The act of reading has taken an odd turn lately, though many longtime readers don't know exactly what's happening. Is it true that that those of us who regularly read on computer screens find serious reading difficult? Do we find it hard to finish a book? Are we easily distracted?
Those are questions raised by Maryanne Wolf, a UCLA neuroscientist and an expert in reading. Like most of us, she's aware that working daily with a computer screen must affect the way we process whatever we read. Wolf herself wondered whether she was losing the knack of sustained reading. To understand, she performed an experiment on herself.
She set aside enough time to re-read a book she had loved as a young woman, Hermann Hesse's Magister Ludi. Alas, she soon discovered that Hesse no longer pleased her. "I hated the book. I hated the whole so-called experiment." The narrative proved painfully slow.

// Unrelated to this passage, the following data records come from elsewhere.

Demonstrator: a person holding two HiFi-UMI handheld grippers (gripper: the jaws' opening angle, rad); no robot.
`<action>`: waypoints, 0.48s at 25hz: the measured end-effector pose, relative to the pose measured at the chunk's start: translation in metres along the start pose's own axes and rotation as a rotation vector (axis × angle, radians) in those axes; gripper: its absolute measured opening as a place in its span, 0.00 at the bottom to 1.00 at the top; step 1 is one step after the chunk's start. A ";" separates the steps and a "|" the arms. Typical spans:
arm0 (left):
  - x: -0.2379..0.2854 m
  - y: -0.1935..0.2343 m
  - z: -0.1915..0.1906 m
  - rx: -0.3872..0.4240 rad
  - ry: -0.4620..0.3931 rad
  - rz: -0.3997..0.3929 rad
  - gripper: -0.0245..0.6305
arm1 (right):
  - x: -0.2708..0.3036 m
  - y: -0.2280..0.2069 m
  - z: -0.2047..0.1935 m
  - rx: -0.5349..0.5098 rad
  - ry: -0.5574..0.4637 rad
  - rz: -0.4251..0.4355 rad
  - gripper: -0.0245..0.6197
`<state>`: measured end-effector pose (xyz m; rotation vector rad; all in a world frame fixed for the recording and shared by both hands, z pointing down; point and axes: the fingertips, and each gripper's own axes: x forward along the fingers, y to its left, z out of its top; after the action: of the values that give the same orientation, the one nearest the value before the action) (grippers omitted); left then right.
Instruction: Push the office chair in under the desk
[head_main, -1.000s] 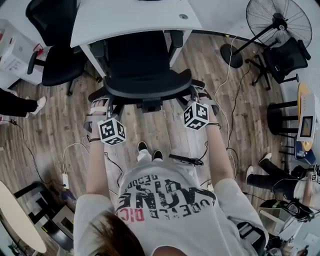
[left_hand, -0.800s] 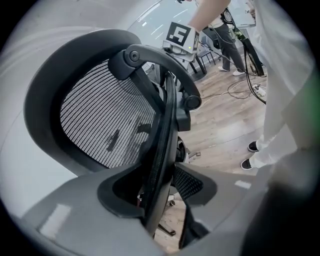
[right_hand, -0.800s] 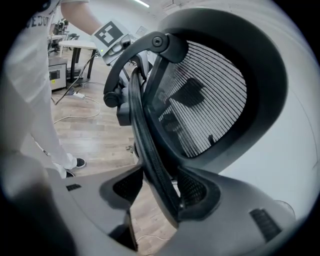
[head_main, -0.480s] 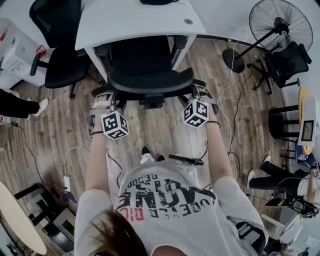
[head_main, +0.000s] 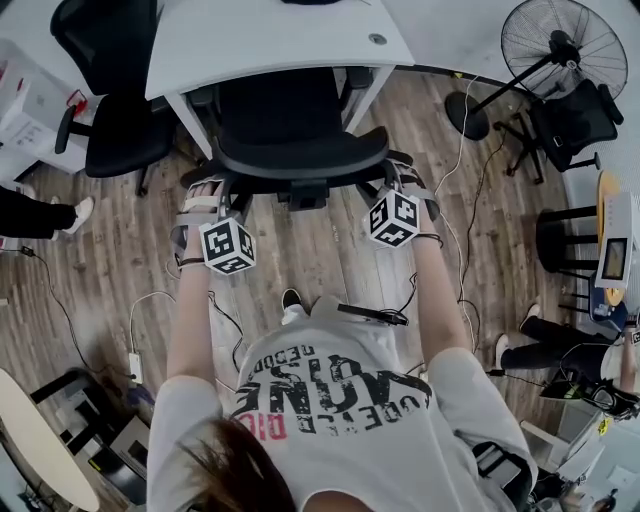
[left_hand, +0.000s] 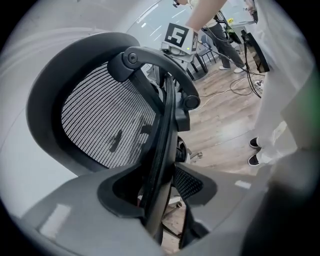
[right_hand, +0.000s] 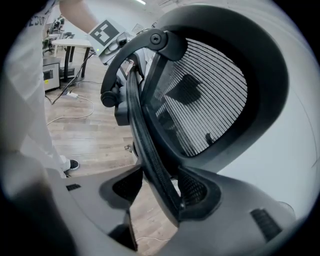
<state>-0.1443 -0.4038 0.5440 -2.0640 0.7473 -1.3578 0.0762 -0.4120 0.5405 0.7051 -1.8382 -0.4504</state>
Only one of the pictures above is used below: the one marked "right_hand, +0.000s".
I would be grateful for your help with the white power adapter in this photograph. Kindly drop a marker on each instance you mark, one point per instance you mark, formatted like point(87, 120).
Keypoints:
point(72, 95)

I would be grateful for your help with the person's left forearm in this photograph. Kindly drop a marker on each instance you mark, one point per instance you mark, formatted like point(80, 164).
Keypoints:
point(77, 12)

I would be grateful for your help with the white round table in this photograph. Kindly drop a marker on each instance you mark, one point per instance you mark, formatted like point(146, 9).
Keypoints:
point(72, 43)

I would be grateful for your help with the white trousers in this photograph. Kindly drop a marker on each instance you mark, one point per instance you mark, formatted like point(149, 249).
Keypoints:
point(50, 150)

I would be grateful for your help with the white printed t-shirt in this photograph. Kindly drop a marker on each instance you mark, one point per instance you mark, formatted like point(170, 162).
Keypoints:
point(22, 62)

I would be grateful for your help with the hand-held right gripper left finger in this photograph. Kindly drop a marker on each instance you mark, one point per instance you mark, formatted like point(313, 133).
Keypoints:
point(95, 207)

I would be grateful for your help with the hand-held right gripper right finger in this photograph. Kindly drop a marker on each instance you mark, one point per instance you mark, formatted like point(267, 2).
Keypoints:
point(225, 225)

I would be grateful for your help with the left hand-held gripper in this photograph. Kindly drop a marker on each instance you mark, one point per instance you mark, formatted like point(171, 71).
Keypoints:
point(106, 35)

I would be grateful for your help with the person's right black shoe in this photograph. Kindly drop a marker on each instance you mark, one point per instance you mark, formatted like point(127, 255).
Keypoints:
point(74, 165)

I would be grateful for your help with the black mesh office chair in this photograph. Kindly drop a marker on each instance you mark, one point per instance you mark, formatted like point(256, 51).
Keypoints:
point(270, 75)

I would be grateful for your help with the silver black metal box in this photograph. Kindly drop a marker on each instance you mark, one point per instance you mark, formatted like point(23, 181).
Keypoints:
point(51, 75)

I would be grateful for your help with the framed wall poster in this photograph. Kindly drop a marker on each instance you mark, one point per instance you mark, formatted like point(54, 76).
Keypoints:
point(138, 27)

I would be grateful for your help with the ceiling light tube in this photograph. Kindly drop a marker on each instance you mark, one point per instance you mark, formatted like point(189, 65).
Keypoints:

She had changed in ways she would never have predicted. "I now read on the surface and very quickly; in fact, I read too fast to comprehend deeper levels, which forced me constantly to go back and re-read the same sentence over and over with increasing frustration." She had lost the cognitive patience that once sustained her in reading such narratives.
She still buys books, "but more and more I read in them rather than being whisked away by them." At some point she had "begun to read more to be informed than to be immersed, much less to be transported."
She's not alone. As a writer in the Guardian recently pointed out, "Skim reading is the new normal." Just about everyone does it, perhaps not aware that in a few years it becomes habitual. The reader who skims can lose the ability to grasp another person's feelings or perceive beauty. Certainly there's little time for empathy or awe.
Wolf's recent book, Reader, Come Home: The Reading Brain in a Digital World, gives a grim account of a typical researcher who skims through a text looking for key words, grasps the context, darts to the conclusions, and (only if warranted) returns to the body of the text to cherry-pick supporting details.
Wolf and other neuroscientists suggest that research of that kind erodes the "deep reading brain."
Universities report that students now avoid signing on for classes in 19th-century literature. They realize they can no longer work through Dickens or George Eliot.
Reading, Wolf explains, is an unnatural process that has to be learned by each individual. Unlike vision or speech, there's no genetic program for reading. She's often helped people with dyslexia, a condition that proves "our brains were never wired to read."
In her book Proust and the Squid: The Story and Science of the Reading Brain, published in 2007, she alerted readers to their new limitations. In the title, Marcel Proust stands for the most ambitious and most challenging aspect of writing and reading; the squid celebrates the scientific discovery in the 1950s of how neurons (in squid) fire and absorb information.
Perhaps we need a new kind of brain, a "bi-literate" reading brain. Wolf emphasizes the brain's astonishing plasticity, its "protean capacity" to forge new links and reorganize itself to learn new skills. "We are, it would seem from the start, genetically poised for breakthroughs."
We know that the beginning of literacy necessitated the creation of neural circuitry in the brain of our species over thousands of years. Now, faced with a relatively fresh challenge, we need to adapt quickly to read one way on the screen, another way when poring over a substantial and challenging book. It's a possibility.